╭─ Supplied data
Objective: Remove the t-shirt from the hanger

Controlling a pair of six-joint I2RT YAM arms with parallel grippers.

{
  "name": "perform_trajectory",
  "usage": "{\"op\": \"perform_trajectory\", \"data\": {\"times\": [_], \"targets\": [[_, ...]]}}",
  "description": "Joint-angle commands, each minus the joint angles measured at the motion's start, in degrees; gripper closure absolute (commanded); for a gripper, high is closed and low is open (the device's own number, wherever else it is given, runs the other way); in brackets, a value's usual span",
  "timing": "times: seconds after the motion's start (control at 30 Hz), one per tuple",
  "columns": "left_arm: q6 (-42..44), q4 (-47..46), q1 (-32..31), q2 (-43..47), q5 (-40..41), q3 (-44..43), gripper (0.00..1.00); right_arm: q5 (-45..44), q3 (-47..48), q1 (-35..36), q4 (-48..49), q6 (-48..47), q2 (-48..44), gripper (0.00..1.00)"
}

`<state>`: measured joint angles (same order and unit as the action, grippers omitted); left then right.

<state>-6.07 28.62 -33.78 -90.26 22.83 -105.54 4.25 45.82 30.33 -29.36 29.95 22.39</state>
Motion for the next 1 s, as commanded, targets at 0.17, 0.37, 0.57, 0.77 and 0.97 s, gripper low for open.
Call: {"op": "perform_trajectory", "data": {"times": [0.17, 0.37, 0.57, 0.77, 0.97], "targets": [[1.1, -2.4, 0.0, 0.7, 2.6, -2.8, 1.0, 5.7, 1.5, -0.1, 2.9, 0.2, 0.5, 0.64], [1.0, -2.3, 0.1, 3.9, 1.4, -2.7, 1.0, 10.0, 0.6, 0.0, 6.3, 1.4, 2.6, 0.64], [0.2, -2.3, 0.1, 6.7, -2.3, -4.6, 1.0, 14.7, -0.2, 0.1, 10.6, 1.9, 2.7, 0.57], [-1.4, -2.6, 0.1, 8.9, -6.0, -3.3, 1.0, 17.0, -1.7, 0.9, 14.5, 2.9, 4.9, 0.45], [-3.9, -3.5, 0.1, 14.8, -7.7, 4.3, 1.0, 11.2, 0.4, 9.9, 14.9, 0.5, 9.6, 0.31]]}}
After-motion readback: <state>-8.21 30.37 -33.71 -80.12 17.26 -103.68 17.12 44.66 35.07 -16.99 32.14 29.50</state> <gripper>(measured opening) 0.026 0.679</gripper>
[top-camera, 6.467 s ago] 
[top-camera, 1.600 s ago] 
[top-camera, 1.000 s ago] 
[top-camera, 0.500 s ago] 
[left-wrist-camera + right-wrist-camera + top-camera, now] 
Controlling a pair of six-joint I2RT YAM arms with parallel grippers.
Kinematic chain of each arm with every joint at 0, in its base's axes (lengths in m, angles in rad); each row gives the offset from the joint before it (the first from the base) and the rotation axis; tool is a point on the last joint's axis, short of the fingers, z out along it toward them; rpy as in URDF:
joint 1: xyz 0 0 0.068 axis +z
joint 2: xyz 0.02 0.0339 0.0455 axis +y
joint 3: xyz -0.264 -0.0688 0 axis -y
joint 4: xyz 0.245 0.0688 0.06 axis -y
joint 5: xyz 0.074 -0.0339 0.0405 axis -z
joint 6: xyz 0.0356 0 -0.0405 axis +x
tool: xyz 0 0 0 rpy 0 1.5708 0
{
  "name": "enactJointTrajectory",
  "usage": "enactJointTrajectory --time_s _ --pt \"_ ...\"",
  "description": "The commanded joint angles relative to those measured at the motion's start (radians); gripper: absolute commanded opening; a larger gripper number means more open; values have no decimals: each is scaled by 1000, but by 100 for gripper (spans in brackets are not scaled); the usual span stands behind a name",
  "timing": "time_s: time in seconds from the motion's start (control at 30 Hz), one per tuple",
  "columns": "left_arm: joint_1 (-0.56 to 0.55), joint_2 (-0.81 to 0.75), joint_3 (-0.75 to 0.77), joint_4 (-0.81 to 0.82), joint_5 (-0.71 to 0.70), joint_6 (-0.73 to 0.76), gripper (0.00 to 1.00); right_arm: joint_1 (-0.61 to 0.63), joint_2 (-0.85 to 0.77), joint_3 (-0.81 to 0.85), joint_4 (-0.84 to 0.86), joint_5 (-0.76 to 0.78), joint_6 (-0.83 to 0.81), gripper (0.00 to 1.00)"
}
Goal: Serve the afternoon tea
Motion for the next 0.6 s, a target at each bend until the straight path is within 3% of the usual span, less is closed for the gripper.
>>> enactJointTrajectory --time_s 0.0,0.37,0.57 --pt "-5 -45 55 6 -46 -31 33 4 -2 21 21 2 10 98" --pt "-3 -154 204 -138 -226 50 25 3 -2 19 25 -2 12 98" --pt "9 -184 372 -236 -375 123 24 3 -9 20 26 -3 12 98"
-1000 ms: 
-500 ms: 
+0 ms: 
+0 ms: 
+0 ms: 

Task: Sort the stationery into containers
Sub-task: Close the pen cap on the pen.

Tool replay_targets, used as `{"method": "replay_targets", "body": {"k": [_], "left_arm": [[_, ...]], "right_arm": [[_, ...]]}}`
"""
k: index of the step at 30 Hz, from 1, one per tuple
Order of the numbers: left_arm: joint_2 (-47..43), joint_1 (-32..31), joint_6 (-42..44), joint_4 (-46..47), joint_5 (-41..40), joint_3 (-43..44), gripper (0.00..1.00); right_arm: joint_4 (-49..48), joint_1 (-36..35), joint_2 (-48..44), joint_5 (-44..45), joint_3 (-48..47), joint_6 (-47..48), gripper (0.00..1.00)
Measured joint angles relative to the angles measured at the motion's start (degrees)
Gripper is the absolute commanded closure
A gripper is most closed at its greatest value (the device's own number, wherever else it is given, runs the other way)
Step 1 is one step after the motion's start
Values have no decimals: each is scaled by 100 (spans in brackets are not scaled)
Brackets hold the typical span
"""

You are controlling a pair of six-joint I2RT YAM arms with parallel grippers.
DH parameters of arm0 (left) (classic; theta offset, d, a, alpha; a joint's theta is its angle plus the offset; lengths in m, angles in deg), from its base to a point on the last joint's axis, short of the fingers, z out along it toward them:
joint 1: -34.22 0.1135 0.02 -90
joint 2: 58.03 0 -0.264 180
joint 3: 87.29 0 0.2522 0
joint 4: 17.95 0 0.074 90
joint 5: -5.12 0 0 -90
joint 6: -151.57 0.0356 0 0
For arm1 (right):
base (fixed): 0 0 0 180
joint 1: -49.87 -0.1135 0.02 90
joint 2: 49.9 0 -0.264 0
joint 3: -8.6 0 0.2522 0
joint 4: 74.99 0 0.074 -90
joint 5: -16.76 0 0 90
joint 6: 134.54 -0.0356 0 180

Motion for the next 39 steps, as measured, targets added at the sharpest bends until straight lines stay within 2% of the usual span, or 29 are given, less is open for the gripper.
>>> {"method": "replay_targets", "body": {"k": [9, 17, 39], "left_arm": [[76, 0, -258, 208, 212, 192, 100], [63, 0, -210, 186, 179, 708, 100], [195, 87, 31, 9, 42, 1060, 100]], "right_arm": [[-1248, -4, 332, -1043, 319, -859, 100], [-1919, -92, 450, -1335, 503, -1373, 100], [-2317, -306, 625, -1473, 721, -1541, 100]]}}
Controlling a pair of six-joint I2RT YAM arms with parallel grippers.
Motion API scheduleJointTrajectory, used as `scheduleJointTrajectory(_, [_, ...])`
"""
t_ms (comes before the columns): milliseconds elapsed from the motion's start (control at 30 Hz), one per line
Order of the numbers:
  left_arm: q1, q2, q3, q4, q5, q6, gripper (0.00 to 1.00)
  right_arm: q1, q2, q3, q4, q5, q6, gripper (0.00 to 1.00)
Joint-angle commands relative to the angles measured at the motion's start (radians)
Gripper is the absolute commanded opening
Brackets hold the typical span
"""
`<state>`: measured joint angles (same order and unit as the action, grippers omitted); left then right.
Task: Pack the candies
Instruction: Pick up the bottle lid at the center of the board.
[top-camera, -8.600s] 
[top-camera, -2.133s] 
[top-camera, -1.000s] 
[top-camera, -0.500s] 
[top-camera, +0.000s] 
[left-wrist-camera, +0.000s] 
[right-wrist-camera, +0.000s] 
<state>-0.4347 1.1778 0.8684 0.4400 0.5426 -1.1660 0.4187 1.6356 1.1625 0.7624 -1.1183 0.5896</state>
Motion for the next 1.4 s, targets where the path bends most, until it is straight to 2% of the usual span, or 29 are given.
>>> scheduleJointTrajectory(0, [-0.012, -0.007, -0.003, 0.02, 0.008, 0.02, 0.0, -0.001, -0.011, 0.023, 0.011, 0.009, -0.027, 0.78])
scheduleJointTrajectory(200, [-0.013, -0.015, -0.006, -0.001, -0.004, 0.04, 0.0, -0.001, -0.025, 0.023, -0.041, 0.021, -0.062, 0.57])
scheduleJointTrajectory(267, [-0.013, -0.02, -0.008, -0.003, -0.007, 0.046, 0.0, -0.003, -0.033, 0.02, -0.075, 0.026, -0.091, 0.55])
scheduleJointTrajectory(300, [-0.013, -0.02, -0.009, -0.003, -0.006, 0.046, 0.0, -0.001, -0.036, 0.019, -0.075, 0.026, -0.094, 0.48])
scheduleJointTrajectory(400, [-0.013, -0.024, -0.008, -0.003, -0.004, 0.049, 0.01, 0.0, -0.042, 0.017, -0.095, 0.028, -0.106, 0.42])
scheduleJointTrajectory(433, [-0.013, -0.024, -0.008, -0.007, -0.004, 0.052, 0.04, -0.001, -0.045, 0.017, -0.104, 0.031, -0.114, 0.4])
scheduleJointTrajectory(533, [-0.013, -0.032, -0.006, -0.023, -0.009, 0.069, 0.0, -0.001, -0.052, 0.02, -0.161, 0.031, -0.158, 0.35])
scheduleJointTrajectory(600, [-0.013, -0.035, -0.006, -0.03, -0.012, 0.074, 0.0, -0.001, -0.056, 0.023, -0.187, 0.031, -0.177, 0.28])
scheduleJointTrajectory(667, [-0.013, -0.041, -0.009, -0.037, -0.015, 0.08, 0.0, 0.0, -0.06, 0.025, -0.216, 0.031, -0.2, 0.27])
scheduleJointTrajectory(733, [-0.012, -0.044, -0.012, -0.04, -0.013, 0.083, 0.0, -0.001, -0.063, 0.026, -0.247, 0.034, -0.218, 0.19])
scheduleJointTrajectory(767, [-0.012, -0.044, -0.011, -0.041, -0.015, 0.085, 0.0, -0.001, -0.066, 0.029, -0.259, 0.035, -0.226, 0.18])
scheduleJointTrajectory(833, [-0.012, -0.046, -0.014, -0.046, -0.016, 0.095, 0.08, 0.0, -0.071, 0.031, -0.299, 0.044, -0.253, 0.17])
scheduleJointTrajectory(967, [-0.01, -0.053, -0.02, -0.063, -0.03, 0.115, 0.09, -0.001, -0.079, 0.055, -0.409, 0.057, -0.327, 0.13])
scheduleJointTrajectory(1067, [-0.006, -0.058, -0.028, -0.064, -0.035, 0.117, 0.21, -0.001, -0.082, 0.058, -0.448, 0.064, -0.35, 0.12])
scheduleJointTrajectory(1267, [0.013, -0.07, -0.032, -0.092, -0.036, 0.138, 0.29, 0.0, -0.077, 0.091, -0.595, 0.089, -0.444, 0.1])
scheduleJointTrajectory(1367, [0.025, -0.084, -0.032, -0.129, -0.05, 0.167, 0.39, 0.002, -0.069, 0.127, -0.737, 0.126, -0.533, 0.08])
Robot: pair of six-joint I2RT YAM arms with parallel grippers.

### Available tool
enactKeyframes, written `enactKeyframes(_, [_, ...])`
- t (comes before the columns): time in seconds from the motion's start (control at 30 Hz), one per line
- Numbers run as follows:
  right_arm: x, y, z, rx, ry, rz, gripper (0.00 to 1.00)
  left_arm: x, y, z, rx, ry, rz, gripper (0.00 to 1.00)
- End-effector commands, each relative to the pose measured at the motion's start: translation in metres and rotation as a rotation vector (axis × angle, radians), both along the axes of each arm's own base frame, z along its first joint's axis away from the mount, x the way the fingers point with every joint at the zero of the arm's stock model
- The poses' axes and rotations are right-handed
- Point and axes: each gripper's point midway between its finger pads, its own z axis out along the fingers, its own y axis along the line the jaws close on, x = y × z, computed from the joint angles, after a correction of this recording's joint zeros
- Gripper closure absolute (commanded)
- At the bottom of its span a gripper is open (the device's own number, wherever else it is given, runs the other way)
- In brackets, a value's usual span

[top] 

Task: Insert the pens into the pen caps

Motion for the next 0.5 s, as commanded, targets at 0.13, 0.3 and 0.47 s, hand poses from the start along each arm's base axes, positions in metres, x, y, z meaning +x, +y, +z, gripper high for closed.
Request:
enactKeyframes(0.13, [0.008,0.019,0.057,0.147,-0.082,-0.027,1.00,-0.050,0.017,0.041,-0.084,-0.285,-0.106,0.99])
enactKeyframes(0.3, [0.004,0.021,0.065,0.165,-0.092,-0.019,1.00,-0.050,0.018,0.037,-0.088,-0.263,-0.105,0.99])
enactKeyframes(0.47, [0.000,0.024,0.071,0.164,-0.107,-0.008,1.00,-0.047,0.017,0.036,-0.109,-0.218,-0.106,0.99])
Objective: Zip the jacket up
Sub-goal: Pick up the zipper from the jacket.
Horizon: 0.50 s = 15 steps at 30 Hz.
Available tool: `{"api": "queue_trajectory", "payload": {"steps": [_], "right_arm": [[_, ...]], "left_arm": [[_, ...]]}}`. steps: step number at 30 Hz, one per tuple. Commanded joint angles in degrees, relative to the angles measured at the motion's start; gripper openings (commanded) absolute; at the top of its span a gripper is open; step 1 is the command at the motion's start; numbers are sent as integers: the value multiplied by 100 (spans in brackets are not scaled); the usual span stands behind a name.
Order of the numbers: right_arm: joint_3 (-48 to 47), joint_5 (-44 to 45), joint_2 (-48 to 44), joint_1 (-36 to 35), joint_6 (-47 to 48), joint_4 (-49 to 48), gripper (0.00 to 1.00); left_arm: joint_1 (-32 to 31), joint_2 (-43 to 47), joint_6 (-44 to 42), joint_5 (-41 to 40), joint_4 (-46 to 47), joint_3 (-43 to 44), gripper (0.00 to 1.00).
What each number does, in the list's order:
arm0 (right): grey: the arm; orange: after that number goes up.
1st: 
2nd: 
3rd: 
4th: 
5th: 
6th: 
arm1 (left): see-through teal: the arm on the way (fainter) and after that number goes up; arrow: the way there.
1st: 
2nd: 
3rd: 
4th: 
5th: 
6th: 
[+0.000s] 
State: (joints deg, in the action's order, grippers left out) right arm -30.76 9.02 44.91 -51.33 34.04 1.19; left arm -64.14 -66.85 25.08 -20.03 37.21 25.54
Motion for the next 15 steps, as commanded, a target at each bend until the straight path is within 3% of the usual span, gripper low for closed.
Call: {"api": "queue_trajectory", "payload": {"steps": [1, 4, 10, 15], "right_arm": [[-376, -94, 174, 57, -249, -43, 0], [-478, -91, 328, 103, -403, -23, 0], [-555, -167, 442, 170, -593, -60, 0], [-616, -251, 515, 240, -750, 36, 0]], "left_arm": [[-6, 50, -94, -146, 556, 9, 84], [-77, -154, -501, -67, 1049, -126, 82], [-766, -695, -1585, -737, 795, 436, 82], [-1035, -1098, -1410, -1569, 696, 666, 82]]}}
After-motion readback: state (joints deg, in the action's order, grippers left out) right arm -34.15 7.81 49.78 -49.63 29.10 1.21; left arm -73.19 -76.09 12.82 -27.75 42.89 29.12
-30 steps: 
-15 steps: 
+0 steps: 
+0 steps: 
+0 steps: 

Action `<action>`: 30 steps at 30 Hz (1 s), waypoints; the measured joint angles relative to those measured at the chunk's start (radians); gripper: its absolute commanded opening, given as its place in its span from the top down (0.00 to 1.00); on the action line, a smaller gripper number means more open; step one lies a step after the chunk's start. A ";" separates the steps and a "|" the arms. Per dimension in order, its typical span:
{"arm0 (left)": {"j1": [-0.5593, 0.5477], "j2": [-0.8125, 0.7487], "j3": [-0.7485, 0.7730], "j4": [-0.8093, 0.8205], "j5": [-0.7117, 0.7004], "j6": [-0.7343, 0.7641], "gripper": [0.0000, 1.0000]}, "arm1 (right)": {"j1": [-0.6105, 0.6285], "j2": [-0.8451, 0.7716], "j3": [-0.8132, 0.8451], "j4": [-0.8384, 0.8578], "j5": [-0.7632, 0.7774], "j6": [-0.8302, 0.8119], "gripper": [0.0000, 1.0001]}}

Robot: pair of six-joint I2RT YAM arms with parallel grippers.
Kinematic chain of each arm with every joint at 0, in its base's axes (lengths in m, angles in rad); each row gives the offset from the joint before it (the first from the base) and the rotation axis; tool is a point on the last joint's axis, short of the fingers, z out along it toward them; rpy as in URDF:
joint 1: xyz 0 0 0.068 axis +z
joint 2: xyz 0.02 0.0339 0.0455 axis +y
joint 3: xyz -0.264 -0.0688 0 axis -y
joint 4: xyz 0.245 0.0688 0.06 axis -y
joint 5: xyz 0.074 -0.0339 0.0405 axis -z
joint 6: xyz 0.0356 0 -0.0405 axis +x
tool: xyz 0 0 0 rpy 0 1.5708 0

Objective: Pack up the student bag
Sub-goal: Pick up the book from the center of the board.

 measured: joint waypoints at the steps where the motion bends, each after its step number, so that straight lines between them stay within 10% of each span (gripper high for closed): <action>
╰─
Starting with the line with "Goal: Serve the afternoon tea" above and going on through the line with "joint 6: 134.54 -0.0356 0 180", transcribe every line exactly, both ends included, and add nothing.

◆ **Task solution**:
Goal: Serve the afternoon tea
Motion for the next 0.6 s, a target at each bend until the straight path is within 3% of the usual span, less is closed for the gripper.
>>> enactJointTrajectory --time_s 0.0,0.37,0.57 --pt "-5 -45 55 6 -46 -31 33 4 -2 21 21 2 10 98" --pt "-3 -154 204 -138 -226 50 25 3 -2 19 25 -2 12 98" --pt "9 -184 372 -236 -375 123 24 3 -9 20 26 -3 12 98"
-1000 ms: 
-500 ms: 
+0 ms: 
+0 ms: 
+0 ms: 

Task: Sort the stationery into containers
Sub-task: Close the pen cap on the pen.

Tool replay_targets, used as `{"method": "replay_targets", "body": {"k": [_], "left_arm": [[_, ...]], "right_arm": [[_, ...]]}}`
"""
k: index of the step at 30 Hz, from 1, one per tuple
Order of the numbers: left_arm: joint_2 (-47..43), joint_1 (-32..31), joint_6 (-42..44), joint_4 (-46..47), joint_5 (-41..40), joint_3 (-43..44), gripper (0.00..1.00); right_arm: joint_4 (-49..48), joint_1 (-36..35), joint_2 (-48..44), joint_5 (-44..45), joint_3 (-48..47), joint_6 (-47..48), gripper (0.00..1.00)
Measured joint angles relative to the angles measured at the motion's start (degrees)
Gripper is the absolute commanded closure
A gripper is most closed at its greatest value (the device's own number, wherever else it is given, runs the other way)
Step 1 is one step after the motion's start
Values have no decimals: each is scaled by 100 (spans in brackets are not scaled)
Brackets hold the typical span
"""

You are controlling a pair of six-joint I2RT YAM arms with parallel grippers.
DH parameters of arm0 (left) (classic; theta offset, d, a, alpha; a joint's theta is its angle plus the offset; lengths in m, angles in deg), from its base to a point on the last joint's axis, short of the fingers, z out along it toward them:
joint 1: -34.22 0.1135 0.02 -90
joint 2: 58.03 0 -0.264 180
joint 3: 87.29 0 0.2522 0
joint 4: 17.95 0 0.074 90
joint 5: -5.12 0 0 -90
joint 6: -151.57 0.0356 0 0
For arm1 (right):
base (fixed): 0 0 0 180
joint 1: -49.87 -0.1135 0.02 90
joint 2: 49.9 0 -0.264 0
joint 3: -8.6 0 0.2522 0
joint 4: 74.99 0 0.074 -90
joint 5: -16.76 0 0 90
joint 6: 134.54 -0.0356 0 180

Nothing further is required by the exercise.